LE QUOTIDIEN DU PHARMACIEN - Pour qui valent les clauses de non-concurrence ?
JEAN-CHARLES TELLIER - Elles concernent l’ancien associé, le pharmacien qui a vendu, l’adjoint, le stagiaire. Il n’y a pas de limites imposées, sauf dans le contrat de travail, la seule condition étant que les règles imposées sont réalisables. Par exemple, il n’est pas acceptable d’inclure dans le contrat de travail d’un pharmacien l’interdiction d’exercer à 15 km de l’officine qu’il quitte dans une zone urbaine, les obligations énoncées dans la clause doivent donc avant tout être réalisables. Le problème surgit au moment où il est utile de se référer à ces clauses, au moment où on quitte l’officine. C’est à ce moment-là que certains peuvent s’apercevoir qu’ils ont signé n’importe quoi. Mais cela est vrai dans les deux sens. En effet, nombreux sont les titulaires à n’inclure aucune clause de non-concurrence dans leurs contrats. On ne le dit pas suffisamment. De même, la plupart donnent l’autorisation à leur ancien associé, adjoint, stagiaire d’exercer alors que leur contrat, suivi à la lettre, ne le permettait pas. Par ailleurs, peu de conflits liés à cette obligation de non-concurrence remontent jusqu’à l’Ordre, les gens retrouvent leur bon sens avant cela, les problèmes se règlent en amont.
Le code de la déontologie ne prévoit-il pas aussi l’impossibilité d’être en concurrence directe avec son ancien titulaire ?
Le problème c’est que le code de déontologie est sujet à interprétation. Que signifie concurrence directe ? Le fait d’être le premier concurrent de son ancien titulaire parce qu’il n’y a pas de pharmacie entre son officine et la mienne ? Cela peut effectivement être source de conflits. Pour moi, les deux parties ont toujours intérêt à se parler. Il n’y a rien de pire que de ne pas prévenir et de mettre sur le fait accompli celui qui peut être lésé. Ce dernier a alors un sentiment de rejet tout à fait normal. Il faut donc prévoir l’avenir raisonnablement, s’informer l’un et l’autre des projets réciproques, c’est comme cela qu’on doit vivre. Les deux sont pharmaciens, ont fait les mêmes études, sont inscrits à l’Ordre… Il est toujours possible d’aller au-delà de la notion de concurrence. À mes yeux, ce n’est pas un vrai sujet de conflit si on s’en tient à des règles simples d’information et de confraternité.

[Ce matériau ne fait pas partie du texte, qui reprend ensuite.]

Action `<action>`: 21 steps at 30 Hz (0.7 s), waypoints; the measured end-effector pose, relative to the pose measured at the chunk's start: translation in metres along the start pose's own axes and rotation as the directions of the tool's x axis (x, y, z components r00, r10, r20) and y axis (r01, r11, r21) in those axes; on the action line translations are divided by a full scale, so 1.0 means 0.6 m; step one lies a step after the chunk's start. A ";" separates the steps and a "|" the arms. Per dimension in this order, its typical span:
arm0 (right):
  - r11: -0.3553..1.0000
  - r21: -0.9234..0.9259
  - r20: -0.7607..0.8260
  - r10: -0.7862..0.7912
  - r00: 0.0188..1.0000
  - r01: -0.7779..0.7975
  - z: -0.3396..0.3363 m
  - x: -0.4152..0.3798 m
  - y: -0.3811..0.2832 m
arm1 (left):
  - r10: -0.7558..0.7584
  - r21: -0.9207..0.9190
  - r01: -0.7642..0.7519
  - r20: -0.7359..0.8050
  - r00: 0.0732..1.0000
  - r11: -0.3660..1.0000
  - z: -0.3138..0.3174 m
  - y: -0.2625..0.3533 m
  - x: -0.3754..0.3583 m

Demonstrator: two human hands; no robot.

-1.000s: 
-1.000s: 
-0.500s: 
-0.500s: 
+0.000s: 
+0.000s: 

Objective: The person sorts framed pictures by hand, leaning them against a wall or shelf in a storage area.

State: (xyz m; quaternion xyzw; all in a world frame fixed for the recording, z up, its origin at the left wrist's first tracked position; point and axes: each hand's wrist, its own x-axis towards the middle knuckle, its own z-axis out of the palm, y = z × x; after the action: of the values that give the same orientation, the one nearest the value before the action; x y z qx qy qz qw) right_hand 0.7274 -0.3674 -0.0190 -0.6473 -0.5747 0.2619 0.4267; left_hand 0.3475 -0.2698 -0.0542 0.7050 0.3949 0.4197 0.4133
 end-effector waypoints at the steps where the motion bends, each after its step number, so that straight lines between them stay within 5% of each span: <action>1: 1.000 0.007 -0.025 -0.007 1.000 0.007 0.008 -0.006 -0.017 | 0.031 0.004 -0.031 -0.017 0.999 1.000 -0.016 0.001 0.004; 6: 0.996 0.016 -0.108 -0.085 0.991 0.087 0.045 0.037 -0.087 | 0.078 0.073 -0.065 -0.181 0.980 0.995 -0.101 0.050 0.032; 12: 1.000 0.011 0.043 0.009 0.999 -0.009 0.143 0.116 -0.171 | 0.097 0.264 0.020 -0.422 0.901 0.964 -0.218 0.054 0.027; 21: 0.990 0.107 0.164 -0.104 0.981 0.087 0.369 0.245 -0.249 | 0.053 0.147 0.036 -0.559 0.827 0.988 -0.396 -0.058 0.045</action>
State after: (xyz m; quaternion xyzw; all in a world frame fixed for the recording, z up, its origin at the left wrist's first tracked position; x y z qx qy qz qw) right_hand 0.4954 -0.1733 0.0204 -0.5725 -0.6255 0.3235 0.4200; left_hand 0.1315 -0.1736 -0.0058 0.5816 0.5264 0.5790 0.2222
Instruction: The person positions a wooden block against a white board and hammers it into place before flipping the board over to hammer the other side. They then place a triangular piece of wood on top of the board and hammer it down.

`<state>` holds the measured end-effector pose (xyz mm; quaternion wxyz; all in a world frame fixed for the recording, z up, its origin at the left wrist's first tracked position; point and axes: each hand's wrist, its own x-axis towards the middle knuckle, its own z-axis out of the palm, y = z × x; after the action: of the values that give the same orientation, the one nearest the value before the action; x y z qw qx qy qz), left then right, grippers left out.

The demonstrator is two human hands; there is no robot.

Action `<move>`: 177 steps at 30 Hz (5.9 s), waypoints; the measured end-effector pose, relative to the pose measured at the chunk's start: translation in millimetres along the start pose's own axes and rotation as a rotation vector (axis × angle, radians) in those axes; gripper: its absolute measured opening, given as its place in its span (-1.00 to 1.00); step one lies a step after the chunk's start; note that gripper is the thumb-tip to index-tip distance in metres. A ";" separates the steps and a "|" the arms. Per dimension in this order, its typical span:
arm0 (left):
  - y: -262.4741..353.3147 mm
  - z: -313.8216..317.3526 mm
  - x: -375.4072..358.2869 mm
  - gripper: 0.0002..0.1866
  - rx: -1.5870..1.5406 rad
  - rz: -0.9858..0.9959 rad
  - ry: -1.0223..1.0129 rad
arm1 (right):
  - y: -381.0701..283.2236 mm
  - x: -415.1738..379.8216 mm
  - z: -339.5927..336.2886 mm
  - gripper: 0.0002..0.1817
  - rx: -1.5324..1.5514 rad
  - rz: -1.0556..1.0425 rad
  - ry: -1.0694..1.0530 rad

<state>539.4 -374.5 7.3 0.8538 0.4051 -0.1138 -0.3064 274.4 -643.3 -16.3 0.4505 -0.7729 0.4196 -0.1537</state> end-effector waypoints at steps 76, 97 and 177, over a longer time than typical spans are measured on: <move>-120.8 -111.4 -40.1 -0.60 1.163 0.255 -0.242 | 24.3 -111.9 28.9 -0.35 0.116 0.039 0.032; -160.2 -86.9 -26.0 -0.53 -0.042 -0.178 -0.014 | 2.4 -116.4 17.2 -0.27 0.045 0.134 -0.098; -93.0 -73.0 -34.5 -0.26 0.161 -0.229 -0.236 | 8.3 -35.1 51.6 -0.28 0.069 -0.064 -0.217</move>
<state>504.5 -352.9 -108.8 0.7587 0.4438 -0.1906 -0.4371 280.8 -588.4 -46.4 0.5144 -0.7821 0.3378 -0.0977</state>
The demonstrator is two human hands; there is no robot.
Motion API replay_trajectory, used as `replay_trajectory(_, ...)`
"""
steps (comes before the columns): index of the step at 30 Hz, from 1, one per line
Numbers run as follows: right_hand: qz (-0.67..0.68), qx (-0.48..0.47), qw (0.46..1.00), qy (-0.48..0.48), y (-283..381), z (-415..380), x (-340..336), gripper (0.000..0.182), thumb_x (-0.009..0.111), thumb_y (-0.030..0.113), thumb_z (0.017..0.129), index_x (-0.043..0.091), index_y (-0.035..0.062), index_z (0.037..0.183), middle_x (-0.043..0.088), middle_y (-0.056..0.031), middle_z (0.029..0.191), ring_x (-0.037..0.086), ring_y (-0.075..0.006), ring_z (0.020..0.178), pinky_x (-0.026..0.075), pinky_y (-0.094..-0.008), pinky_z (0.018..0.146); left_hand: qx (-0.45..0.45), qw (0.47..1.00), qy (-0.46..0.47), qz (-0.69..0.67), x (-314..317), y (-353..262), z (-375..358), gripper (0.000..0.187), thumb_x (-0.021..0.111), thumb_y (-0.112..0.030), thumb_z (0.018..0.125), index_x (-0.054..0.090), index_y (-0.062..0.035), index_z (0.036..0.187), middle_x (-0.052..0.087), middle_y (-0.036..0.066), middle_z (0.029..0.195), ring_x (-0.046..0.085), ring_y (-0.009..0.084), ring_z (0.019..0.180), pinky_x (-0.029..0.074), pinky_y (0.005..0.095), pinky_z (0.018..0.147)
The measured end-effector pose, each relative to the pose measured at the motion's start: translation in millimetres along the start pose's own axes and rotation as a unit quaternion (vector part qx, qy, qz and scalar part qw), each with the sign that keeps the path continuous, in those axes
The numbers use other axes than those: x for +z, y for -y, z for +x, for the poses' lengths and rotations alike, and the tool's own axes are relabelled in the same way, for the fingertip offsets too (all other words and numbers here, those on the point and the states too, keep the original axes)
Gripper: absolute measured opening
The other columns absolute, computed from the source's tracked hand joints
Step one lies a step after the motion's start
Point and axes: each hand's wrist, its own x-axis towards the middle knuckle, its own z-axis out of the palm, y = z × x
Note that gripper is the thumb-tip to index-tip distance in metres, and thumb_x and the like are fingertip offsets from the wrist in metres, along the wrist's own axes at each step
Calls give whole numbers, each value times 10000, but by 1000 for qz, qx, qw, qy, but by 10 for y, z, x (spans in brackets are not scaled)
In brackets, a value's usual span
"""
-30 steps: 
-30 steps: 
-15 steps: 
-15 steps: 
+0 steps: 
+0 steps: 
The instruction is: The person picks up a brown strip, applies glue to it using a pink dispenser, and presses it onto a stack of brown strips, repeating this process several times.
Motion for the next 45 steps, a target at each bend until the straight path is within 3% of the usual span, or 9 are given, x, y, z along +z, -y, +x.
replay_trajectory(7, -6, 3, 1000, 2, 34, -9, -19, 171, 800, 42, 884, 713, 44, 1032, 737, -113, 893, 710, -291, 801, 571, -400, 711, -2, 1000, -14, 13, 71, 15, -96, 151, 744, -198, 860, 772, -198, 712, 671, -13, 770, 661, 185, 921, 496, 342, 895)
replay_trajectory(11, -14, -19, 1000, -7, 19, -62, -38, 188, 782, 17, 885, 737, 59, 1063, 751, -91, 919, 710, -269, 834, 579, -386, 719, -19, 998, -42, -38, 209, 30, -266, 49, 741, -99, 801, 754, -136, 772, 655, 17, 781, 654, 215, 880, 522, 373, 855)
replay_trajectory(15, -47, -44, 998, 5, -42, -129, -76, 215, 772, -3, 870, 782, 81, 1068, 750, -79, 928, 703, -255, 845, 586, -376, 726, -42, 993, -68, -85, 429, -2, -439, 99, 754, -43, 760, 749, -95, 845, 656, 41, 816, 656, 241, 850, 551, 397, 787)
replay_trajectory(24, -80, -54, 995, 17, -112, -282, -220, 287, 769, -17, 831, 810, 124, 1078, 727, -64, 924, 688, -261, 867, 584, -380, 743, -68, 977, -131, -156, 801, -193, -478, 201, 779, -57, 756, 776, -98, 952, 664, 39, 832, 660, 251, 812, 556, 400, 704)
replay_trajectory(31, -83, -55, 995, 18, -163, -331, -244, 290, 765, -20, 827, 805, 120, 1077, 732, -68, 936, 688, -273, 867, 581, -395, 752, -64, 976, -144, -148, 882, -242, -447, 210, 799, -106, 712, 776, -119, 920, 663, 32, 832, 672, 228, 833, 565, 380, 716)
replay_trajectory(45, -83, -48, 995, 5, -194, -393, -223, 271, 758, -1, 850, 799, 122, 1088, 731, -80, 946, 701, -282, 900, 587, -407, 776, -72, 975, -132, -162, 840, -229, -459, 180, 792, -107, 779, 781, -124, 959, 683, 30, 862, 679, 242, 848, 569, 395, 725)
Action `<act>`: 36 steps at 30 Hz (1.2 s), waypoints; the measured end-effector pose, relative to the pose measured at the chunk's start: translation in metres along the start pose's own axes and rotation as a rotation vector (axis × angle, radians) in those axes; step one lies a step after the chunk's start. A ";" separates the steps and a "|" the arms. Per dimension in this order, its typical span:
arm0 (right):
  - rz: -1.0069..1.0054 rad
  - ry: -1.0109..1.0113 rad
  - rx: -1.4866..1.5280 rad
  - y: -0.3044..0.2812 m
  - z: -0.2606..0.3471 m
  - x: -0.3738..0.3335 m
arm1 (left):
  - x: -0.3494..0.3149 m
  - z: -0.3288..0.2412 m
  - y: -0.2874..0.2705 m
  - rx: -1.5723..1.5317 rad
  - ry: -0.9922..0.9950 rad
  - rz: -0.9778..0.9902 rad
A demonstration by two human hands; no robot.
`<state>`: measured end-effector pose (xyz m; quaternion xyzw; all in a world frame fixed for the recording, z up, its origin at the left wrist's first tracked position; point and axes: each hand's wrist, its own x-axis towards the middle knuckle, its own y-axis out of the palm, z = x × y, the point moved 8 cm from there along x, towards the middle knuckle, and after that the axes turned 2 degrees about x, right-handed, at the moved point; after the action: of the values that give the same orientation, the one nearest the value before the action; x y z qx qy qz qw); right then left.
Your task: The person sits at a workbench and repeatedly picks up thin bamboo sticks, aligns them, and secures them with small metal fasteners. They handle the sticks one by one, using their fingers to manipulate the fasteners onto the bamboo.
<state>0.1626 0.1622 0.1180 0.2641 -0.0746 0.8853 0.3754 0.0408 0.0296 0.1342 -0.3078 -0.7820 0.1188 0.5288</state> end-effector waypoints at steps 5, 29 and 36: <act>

La clause de non-concurrence apporte-t-elle des garanties suffisantes, avec une distance à respecter pendant une durée limitée et une contrepartie financière dont le montant est fixé à l’avance ?
Oui, mais les situations n’en sont pas moins compliquées. D’un côté, le pharmacien lésé devra pouvoir prouver qu’il subit un préjudice. C’est difficile à démontrer, surtout quand il existe des pharmacies intermédiaires qui font écran entre les deux officines concernées. La pire situation de conflit c’est celle où les pharmaciens ne s’entendent pas dans une commune où trois officines sont présentes. Mais il existe aussi des situations très simples au contraire, notamment avec le déploiement des SEL. Il n’est pas rare de voir un pharmacien s’installer non loin de son ancien titulaire, celui-ci jouant le rôle d’investisseur en faisant la courte échelle à son ancien employé pour qu’il puisse s’installer. Dans ce cas, le principe de concurrence tombe de lui-même. L’investisseur est pourtant à proximité immédiate de l’officine rachetée en SEL.